Your goal is to convince the visitor that they will get more value from a phone call compared to the form that’s on your landing page or site.
Get ready to learn the first 13 effective ways to get more phone leads through Google AdWords and landing page testing, starting today.
1. Area code specific phone numbers
Having an 800 number was once all the hype (1967 to be exact) since people could save money by calling you toll-free. Today, 800 numbers have lost some of their fizz.
Yet advertisers around the US still think they’re great to use. But did you know that an 800 number can actually lower the amount of phone leads you’re getting?
Engine Ready ran a test with toll-free numbers and local area code numbers to see the change in phone call conversion rates. The results were pretty remarkable. (An 800 number is a great idea, but not the best one. Image source) Conversion rates more than doubled and the volume of phone leads increased by 112.5% when using phone numbers specific to the area being advertised to.
The idea here is to use multiple local area code phone numbers if you’re advertising across a larger metropolitan area, or even nationally, to target individual area code areas and use those local phone numbers as your ad call extensions and phone numbers on landing page or site.
To make this happen, you’ll want to use a call analytics service (like CallRail, Call Tracking Metrics, etc) to buy local area code phone numbers and route them to your receiving number(s).

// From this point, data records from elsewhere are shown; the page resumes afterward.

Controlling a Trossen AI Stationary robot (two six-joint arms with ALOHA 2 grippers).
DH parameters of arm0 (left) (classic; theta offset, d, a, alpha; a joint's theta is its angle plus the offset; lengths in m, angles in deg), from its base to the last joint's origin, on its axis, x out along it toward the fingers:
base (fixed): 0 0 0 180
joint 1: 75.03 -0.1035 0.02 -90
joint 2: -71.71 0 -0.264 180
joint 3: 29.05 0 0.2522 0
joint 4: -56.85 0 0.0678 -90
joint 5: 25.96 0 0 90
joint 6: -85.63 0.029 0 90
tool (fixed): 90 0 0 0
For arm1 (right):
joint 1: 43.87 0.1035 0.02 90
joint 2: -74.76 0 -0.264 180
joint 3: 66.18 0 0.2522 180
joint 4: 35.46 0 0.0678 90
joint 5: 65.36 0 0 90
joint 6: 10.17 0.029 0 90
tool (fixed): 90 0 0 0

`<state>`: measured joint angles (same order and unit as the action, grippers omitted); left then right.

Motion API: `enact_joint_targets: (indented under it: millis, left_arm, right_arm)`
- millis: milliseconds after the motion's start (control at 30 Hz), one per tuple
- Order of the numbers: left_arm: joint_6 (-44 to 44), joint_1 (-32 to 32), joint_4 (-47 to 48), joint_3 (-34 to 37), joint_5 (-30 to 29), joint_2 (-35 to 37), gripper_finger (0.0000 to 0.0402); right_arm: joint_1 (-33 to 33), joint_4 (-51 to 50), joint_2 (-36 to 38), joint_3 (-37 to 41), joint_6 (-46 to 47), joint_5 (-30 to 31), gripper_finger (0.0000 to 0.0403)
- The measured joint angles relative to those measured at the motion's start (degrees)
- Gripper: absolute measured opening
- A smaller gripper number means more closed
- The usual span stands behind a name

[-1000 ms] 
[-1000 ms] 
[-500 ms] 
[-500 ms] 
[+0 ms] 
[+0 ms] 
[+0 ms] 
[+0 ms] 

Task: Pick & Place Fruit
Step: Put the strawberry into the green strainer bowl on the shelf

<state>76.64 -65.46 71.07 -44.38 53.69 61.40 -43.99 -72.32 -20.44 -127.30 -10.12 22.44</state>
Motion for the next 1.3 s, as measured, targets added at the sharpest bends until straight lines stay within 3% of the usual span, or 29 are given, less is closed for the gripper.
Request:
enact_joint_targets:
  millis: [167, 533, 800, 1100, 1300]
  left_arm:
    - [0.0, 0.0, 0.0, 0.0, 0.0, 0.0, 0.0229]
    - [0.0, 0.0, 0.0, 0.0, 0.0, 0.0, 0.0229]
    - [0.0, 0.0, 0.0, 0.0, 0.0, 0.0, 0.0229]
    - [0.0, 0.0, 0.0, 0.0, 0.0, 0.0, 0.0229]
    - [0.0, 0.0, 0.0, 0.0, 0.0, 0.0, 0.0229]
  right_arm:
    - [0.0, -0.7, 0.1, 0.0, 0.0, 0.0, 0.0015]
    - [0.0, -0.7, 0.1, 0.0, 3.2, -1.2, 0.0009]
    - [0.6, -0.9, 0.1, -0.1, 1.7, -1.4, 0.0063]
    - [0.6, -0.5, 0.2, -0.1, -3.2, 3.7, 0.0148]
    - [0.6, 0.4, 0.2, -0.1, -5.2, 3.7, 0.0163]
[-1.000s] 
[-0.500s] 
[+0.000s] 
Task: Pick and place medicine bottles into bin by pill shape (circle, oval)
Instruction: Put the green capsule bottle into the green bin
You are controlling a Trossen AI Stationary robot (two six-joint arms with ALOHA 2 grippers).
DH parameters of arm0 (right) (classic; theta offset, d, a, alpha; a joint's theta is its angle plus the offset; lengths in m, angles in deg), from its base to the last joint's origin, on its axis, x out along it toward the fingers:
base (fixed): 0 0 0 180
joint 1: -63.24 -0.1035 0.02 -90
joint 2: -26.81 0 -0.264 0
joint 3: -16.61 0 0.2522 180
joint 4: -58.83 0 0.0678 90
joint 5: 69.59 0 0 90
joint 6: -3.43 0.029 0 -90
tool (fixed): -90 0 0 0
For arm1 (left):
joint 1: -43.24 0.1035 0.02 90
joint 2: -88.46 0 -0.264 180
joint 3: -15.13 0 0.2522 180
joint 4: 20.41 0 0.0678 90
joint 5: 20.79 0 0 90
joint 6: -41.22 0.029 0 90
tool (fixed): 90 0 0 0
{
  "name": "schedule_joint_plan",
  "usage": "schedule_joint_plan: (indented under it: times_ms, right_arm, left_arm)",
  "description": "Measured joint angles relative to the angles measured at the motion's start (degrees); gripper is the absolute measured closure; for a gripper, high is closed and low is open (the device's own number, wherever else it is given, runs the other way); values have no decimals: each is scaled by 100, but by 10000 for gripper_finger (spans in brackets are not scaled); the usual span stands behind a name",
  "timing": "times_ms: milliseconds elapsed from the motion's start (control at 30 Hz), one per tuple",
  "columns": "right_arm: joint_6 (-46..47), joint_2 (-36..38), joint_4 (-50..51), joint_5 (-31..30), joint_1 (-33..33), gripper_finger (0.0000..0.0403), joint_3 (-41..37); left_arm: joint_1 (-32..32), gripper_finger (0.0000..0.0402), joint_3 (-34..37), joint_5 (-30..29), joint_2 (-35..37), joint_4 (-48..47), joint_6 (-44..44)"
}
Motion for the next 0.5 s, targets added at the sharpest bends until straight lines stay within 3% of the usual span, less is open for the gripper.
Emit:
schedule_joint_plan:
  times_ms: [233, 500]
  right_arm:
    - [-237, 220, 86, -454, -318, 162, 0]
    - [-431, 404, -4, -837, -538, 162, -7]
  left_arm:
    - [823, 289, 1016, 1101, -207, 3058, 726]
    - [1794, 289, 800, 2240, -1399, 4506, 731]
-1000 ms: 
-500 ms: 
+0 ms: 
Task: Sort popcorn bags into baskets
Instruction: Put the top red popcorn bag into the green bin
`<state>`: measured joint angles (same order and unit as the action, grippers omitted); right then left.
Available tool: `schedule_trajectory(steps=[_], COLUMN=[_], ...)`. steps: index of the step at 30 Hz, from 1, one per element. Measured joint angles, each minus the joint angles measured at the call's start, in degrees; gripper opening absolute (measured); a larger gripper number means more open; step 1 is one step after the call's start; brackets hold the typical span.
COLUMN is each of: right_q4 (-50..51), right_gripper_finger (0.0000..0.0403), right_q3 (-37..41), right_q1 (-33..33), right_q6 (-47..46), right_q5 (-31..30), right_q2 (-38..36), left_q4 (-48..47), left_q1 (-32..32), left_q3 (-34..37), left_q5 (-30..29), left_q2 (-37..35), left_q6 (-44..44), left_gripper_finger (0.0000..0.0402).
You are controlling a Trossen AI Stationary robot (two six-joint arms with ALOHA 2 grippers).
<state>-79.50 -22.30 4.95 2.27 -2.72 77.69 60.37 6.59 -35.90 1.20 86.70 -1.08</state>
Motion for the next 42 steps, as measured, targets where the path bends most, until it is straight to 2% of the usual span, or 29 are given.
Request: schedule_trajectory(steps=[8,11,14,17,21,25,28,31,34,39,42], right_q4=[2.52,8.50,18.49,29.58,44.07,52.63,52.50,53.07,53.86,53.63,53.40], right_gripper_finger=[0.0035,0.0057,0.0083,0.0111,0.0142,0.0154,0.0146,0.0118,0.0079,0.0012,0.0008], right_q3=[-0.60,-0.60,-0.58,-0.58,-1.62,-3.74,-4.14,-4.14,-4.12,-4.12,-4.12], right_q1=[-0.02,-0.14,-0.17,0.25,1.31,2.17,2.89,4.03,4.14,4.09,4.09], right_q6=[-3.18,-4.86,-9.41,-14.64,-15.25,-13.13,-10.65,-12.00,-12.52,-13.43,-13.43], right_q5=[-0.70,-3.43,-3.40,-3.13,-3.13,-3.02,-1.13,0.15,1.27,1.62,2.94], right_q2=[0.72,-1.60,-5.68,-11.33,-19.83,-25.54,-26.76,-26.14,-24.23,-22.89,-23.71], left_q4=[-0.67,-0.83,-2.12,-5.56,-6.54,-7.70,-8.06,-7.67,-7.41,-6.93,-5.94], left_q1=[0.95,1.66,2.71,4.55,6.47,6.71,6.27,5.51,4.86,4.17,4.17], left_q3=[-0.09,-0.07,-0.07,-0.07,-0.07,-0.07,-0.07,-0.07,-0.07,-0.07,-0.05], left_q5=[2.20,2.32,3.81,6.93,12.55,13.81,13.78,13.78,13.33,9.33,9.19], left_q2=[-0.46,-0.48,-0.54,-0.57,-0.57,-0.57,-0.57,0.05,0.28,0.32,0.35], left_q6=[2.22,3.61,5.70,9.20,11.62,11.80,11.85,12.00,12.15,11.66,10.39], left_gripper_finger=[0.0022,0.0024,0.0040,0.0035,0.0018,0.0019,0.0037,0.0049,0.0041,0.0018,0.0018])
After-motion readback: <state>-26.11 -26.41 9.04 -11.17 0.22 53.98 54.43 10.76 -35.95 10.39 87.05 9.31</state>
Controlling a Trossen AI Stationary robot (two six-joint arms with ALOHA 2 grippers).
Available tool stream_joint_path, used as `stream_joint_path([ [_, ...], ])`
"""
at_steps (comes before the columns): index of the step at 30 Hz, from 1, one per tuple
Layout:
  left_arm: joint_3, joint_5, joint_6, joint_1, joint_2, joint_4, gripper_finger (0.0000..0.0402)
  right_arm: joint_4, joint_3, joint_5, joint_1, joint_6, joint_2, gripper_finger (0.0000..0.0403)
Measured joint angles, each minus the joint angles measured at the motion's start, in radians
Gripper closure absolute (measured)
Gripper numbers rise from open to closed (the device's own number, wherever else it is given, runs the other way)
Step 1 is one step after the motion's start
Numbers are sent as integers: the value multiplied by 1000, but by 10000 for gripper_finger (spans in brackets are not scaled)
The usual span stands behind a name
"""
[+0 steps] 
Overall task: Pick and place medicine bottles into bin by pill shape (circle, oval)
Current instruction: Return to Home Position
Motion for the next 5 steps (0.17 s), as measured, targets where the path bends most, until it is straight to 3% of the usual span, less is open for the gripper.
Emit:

Then, within your AdWords account, make sure that you’ve created geographically split campaigns that all correspond to local area code phone numbers with your call extensions and that your landing page for each campaign has a matching phone number.
2. Up the offer
If you do have a form on your site or landing page for lead generating purposes, then you’ll love this strategy.
Once you’ve gotten a person to convert through your form, you can increase your likelihood of getting them on the phone by offering an additional incentive or an even better offer if they call in.
It’s not often you see this, but when people use this post-conversion strategy, you’ll notice that people often play off the initial offer in a greater way or offer something that’s a cross-sell that the visitor would also find valuable.
But your goal is not to have them subscribe to a newsletter or like you on Facebook, your goal is to get them to call you.
A perfect example of this could be if your initial form call-to-action is “Get Your Free Quote!”, the “Up The Offer” tactic for your confirmation page would then be: Call 415-201-9923
Within the next 5 minutes and get $250 off your quote! Unbounce used a similar post-conversion tactic that grew blog subscribers by 60% through just two webinar landing pages.
So if that’s true, is it hard to believe you can do something similar to increase your phone leads?
I think not.
3. AdWords call extensions and the click-to-call setting
If you’re already using AdWords, there’s a good chance you’re already using call extensions. If you are, awesome. Keep using them and keep testing them.
Call extensions are simply phone numbers you get to showcase alongside your text ads on the Google search engine results page (SERP). They look like this: To use them with your ads, you’d want to go into your Ad extensions tab within your Google AdWords account and click on View: Call extensions in the drop down.
Once there, you can add a new call extension and decide whether or not you want to give the mobile searcher the option to click on the headline or call you, or only the option to call you.
I recommend testing out the latter to see how it affects the volume of your phone leads. But don’t take my word for it. A study by Google back in 2013 found that ads with call extensions saw an 8% higher click through rate as well.
This is what your AdWords ads will look like on mobile devices when you only allow the “Just the phone number” option.
Both the headline and the call button become click-to-call features where the visitor can’t go to your landing page or site. The only option for them is to call you directly.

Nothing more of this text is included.